Oï Gewalt

Mon ressenti sur la Shoah n’est pas facile à exprimer… J’en ai parlé à ma (demi) sœur. Son père est mort en déportation à Auschwitz et j’ai transmis des copies de nombreuses cartes qu’il écrivait de Drancy, au Mémorial de la Shoah. Ma sœur a également du mal à en parler aujourd’hui.
Je suis né peu après guerre, et ma première approche de la Shoah fut probablement lorsque je consultais l’album de famille de ma mère. Ma mère parcourait l’album en ponctuant ses commentaires de « mort en déportation » ou « rescapé »… ou bien « disparus en Pologne »… Mon père ne voulait pas évoquer son séjour à Auschwitz, mais en parlait quand même. Il répétait souvent des mots en Yiddish comme « Oï Gewalt » (« c’est terrible ») ou bien « Guéhène » (« enfer »). Il me racontait qu’un SS lui avait brisé la clavicule avec une pelle et qu’il avait fait semblant de rien afin de ne pas être gazé… La clavicule s’est ressoudée tant bien que mal. Une autre fois, il s’était caché sous un tas de charbon afin d’échapper à une sélection devant le conduire à la chambre à gaz…
A la libération mon père se retrouva à l’hôtel Lutetia et apprit que sa femme et ses deux enfants étaient morts en déportation. Son appartement était occupé et il fut hébergé rue Saintonge chez Simon (Szmil) Zajdenwerg en attendant de récupérer son logement. Il était fourreur et les Américains lui donnèrent une machine à fourrure lorsqu’il retourna chez lui.
Mon père avait eu une éducation religieuse en Pologne et pratiquait encore les grandes fêtes après guerre… Mais je pense qu’il n’était plus croyant. J’imagine que si j’avais reçu la même éducation avant guerre, j’aurais peut-être été croyant. Mais je suis athée, après avoir vu ces images de Juifs pendant la Shoah priant de toutes leurs forces pour essayer, jusqu’à la dernière minute, d’infléchir le cours des évènements sans que cela ait le moindre effet.
J’éprouve aujourd’hui un grand désir de justice et de transmission de la mémoire de la Shoah. Je suivais avec mon père les travaux des chasseurs de nazis Simon Wiesenthal et le procès Eichmann, puis de Serge Klarsfeld.

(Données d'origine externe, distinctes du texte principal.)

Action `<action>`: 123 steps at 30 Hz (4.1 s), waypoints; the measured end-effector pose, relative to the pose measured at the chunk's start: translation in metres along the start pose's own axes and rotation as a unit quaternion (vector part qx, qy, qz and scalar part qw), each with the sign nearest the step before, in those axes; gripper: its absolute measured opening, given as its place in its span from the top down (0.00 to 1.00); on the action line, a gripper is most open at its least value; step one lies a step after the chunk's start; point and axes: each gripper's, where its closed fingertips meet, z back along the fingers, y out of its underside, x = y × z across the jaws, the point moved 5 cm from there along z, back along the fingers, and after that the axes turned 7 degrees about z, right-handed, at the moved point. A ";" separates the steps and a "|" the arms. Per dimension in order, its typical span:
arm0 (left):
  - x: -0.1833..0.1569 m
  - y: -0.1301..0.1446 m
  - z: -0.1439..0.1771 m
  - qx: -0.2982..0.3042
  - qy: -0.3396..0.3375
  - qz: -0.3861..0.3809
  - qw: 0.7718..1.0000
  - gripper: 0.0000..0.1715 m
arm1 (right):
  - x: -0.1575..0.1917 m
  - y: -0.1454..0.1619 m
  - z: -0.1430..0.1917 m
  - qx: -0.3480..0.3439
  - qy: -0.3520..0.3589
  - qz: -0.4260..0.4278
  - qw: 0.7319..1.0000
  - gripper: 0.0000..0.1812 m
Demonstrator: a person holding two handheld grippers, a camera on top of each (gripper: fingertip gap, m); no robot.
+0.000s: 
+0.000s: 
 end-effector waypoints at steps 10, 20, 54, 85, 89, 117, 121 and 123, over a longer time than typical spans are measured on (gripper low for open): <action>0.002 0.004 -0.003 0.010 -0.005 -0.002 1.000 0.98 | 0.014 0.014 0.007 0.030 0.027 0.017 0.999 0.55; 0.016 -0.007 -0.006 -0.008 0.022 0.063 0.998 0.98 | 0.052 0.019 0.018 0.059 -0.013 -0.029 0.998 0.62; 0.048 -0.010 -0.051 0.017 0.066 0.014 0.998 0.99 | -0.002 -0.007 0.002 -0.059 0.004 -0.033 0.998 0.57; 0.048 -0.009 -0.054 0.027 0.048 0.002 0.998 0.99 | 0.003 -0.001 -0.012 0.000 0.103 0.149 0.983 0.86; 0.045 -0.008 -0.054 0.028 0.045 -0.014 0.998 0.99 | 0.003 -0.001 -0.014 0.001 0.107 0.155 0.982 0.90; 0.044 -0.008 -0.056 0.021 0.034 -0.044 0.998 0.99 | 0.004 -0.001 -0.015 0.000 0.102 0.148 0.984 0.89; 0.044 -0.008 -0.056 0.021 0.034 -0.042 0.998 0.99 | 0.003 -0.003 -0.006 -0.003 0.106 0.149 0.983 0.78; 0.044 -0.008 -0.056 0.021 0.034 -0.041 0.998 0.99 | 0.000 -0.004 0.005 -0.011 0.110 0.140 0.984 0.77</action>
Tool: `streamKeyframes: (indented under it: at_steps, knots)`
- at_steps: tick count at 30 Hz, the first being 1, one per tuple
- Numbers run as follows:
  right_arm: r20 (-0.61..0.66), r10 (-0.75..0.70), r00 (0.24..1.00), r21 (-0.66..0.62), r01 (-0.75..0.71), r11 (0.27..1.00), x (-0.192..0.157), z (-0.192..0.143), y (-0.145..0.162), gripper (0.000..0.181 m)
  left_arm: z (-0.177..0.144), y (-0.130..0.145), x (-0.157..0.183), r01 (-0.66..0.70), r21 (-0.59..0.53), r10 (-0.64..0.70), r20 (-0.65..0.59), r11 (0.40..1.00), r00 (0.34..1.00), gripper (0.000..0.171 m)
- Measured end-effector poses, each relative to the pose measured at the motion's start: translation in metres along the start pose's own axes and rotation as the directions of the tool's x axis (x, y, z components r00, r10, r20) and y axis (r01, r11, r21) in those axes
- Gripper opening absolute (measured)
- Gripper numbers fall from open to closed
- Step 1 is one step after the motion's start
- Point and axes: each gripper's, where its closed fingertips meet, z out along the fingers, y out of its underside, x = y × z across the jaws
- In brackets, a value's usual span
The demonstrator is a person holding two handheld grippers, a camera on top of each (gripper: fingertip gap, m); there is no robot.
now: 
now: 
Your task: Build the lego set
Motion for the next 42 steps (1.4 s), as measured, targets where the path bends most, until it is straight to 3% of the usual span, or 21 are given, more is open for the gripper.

Charles Frydman  – août 2011

C. Frydman est le fils de Nuchym (Felix) Frydman qui était un ami de Szmil ZAJDENWERG et qui a été déporté à Auschwitz le 25 juin 1942 par le convoi n°4. En tout, neuf membres de sa famille ont été déportés de France (sans compter les disparus en Pologne) ; seul son père est revenu.